> Records supplied
⟨
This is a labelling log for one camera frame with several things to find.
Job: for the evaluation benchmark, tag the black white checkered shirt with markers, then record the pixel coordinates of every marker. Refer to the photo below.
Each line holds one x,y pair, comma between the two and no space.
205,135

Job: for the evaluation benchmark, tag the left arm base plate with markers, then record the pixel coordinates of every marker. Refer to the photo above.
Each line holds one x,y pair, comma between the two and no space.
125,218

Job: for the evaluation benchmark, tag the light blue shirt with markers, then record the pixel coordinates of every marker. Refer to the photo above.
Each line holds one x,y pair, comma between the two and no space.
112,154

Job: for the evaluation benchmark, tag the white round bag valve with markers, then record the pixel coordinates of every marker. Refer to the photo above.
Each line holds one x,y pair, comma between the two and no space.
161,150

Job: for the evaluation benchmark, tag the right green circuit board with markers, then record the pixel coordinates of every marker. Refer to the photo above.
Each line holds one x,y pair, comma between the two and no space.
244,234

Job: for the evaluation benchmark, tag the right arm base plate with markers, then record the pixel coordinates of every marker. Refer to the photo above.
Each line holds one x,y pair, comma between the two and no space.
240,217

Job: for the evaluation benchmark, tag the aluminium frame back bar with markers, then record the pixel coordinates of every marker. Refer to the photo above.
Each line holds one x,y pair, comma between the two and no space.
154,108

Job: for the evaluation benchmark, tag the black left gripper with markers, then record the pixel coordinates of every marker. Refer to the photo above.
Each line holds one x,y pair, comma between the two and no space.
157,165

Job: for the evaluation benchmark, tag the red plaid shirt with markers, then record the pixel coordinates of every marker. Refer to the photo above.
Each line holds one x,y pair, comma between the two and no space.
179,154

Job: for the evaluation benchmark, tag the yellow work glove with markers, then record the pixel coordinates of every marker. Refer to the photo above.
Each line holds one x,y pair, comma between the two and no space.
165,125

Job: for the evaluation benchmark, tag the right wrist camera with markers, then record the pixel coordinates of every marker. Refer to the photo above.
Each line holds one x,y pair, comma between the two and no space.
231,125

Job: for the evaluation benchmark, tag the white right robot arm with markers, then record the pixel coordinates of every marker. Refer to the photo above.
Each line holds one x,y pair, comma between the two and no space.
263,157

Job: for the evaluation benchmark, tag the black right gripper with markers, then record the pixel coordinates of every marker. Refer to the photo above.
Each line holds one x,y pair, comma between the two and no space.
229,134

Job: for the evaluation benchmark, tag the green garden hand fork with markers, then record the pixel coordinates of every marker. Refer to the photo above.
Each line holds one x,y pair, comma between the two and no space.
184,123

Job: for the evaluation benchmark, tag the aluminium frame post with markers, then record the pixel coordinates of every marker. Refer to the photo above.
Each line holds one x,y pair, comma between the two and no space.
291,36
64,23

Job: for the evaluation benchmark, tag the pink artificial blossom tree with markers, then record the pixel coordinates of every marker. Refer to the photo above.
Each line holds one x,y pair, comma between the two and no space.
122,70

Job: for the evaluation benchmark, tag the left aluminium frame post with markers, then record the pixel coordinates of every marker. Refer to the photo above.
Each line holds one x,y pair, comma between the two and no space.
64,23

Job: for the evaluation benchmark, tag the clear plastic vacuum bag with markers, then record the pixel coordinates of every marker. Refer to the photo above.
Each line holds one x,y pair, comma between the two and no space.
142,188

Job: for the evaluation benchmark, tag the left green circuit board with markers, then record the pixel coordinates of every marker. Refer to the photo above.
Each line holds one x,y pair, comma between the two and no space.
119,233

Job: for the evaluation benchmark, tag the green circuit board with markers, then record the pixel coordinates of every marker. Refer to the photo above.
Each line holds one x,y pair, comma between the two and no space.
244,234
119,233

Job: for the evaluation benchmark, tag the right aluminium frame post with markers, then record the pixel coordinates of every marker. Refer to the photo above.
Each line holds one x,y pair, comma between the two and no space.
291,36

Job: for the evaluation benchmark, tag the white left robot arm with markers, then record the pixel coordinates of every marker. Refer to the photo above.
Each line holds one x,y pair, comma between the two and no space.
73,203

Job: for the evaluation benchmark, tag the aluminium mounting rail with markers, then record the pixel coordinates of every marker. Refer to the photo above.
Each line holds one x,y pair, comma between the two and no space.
⟩
> Your objective
The answer must be every line from the records above that contains the word "white", copied in full.

> Output for this task
Job: for the evaluation benchmark, tag the black white checkered shirt with markers, then record the pixel coordinates of every marker. Refer to the photo below.
Job: for the evaluation benchmark, tag the white round bag valve with markers, then record the pixel coordinates of every marker. Refer to the photo above.
Job: for the evaluation benchmark, tag the white right robot arm with markers, then record the pixel coordinates of every marker. Refer to the photo above.
Job: for the evaluation benchmark, tag the white left robot arm with markers, then record the pixel coordinates of every marker. Refer to the photo above.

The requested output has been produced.